### WHAT YOU WILL DO
Your answer should hold exactly the lines from the one containing "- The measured" through the end of the material, and no others.

### AVAILABLE DATA
Content starts

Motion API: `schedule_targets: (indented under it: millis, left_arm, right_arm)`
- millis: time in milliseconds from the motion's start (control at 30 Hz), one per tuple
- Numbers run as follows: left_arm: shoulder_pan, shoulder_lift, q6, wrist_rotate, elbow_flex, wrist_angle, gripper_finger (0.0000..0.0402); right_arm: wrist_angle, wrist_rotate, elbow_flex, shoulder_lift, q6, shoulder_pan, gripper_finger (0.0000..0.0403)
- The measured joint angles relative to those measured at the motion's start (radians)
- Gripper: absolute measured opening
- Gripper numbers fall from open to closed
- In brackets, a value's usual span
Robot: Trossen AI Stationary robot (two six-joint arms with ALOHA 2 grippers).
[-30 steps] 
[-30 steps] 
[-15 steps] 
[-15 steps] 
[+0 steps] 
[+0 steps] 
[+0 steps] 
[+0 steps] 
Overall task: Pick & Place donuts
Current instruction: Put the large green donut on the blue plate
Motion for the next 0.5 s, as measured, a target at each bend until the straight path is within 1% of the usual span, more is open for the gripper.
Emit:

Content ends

### REPLY
- The measured joint angles relative to those measured at the motion's start (radians)
- Gripper: absolute measured opening
- Gripper numbers fall from open to closed
- In brackets, a value's usual span
Robot: Trossen AI Stationary robot (two six-joint arms with ALOHA 2 grippers).
[-30 steps] 
[-30 steps] 
[-15 steps] 
[-15 steps] 
[+0 steps] 
[+0 steps] 
[+0 steps] 
[+0 steps] 
Overall task: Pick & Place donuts
Current instruction: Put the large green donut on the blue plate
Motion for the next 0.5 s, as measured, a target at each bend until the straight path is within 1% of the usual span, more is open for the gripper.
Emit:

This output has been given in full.